INTRODUCTION. Postoperative pancreatic fistula (POPF) remains a devastating complication following pancreaticoduodenectomy (PD). Multiple retrospective studies have demonstrated the superiority of pancreaticogastrostomy for (PG) over pancreaticojejunostomy (PJ) in reducing the rate of POPF, while several randomized trials failed to validate this finding. It has also been shown that PG may be associated with a reduced risk of POPF in a subgroup of patients with a "high risk remnant" - soft pancreas/and or small pancreatic duct. We hypothesized that selective use of PG in high risk remant patients may lead to an overall reduction in POPF rate.
METHODS. Retrospective review of patients (pts) who underwent PD with respect to type of procedure, gland type (soft vs. hard), duct size (<3mm vs >3mm), and postoperative outcomes was performed. Pancreatic remnant was classified as "high risk" if at least one risk factor (soft pancreas, small duct) was present. POPF was evaluated according to ISGPF grading system.
RESULTS. Between 2009 and 2015, a total of 98 pts underwent PD at Kaisier Oakland Medical Center for benign (22 pts) and malignant (76 pts) disease. Pancreatic ductal adenocarcinoma was the most common malignancy - 60.5%. Pylorus preservation was acieved in 66 pts and vascular resection/reconstruction was required in 15 (67% and 15.3%, respectively). PG was performed in 29 (29.5%) and PJ in 69 (69%) of cases. Type of anastomosis used was up to the individual surgeon; PG was performed only for high risk remnant while PJ was done for both types. In-hospital mortality was 2% (none related to POPF). Firm pancreas with a large duct was found in 53 cases, and soft remnant with small duct in 34. Other combinations included soft pancreas and large duct in 8, and firm pancreas with small duct in 3 pts. Clinically relevant POPF (Grade B or C) ocurred in 9 pts for the entire group (9.4%). Overall, PJ was associated with POPF in 7 pts (10.3%) and PG in 2 pts (7.1%) - NS. Subgroup analysis revealed an almost 10-fold increase in the rate of POPF when PJ was done for high risk remnant; 4 of these leaks were grade C requiring prolonged lenght of stay, additional invasive procedures or re-operations. In contrast, PG performed for high risk remnant led to onle 2 grade B leaks treated on an outpatient basis (Table 1).

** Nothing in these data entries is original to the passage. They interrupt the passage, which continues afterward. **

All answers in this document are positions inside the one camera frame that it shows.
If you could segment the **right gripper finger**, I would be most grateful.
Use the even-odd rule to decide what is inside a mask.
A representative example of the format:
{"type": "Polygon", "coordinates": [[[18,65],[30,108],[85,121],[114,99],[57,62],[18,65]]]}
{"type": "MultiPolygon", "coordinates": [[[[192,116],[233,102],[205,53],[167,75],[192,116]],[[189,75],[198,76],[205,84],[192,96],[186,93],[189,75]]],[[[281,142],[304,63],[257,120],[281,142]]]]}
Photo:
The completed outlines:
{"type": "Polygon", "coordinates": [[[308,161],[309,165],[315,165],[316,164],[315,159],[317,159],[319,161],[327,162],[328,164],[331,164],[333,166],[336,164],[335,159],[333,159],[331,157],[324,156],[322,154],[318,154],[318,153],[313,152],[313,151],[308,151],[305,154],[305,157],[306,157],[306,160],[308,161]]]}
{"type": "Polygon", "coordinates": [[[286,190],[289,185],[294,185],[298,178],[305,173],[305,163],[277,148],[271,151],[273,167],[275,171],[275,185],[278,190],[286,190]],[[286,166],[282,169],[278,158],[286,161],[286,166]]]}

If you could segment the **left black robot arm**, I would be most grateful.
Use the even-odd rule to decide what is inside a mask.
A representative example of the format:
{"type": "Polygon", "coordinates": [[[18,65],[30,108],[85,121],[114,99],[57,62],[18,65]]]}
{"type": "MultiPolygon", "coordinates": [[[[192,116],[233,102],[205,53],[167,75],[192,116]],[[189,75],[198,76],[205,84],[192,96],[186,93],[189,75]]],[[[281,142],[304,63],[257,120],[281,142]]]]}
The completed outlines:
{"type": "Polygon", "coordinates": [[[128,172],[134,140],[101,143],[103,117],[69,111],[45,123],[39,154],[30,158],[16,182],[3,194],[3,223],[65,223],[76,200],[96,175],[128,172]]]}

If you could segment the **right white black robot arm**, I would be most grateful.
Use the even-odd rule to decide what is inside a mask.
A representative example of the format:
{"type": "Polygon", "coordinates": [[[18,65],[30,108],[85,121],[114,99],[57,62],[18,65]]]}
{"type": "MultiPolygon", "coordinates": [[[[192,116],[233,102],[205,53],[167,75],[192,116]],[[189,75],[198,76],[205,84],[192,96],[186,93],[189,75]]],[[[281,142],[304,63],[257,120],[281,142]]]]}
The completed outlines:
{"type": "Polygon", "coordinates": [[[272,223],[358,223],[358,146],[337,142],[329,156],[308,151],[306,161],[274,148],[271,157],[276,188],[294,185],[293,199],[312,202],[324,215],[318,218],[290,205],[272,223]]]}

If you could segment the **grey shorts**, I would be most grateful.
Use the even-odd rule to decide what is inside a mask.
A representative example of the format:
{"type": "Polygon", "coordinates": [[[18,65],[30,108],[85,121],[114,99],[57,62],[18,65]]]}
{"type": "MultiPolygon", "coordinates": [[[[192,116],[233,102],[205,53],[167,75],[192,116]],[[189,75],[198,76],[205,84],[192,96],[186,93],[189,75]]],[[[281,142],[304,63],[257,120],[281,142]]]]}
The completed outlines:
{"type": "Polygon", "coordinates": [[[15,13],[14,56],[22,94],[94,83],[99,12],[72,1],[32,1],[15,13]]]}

However, significant bleeding occured in 2 pts of PJ group (2.9%), all intraabdominal, and in 4 pts of PG group (14.3%, P=0.006 by Fisher exact test), all gastrointestinal.
CONCLUSION. Selective approach to reconstruction following PD may lead to a significant decrease in clinically relevant POPF. PJ remains the procedure of choice for low risk remnants while PG should be used for pts with high risk remnants. Refinement of PG technique of should be considered to reduce increased rate of gastrointestinal bleeding.
Table 1. Incidence of clinically relevant POPF depending on the type of pancreatic remnant and anastomosis type.
Procedure#POPF(%)P value, Fisher exact test
PJ, low risk532(3.8%)0.006*
PJ, high risk155(33.3%) 
PG, high risk282(7.1%)0.04**

*PJ, low risk vs. PJ, high risk; **PJ high risk vs. PG (no PG done for low risk)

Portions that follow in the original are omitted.